*** Opening of Stored data ***

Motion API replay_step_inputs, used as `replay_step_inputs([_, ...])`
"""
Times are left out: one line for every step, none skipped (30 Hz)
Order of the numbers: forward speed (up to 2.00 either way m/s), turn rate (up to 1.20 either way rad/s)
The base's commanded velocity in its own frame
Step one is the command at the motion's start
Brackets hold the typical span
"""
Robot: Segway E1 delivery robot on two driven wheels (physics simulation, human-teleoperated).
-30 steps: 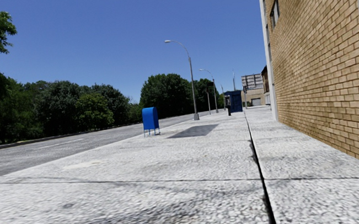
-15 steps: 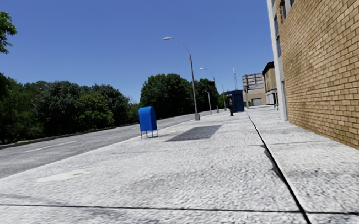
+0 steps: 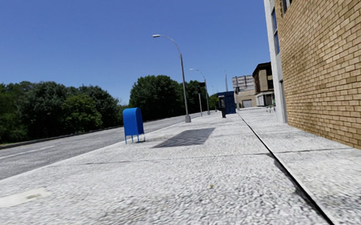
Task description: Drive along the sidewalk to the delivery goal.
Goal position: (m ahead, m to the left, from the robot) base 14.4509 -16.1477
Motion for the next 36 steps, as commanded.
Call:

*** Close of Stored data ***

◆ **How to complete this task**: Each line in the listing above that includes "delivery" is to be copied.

◆ **Output of the exercise**:
Robot: Segway E1 delivery robot on two driven wheels (physics simulation, human-teleoperated).
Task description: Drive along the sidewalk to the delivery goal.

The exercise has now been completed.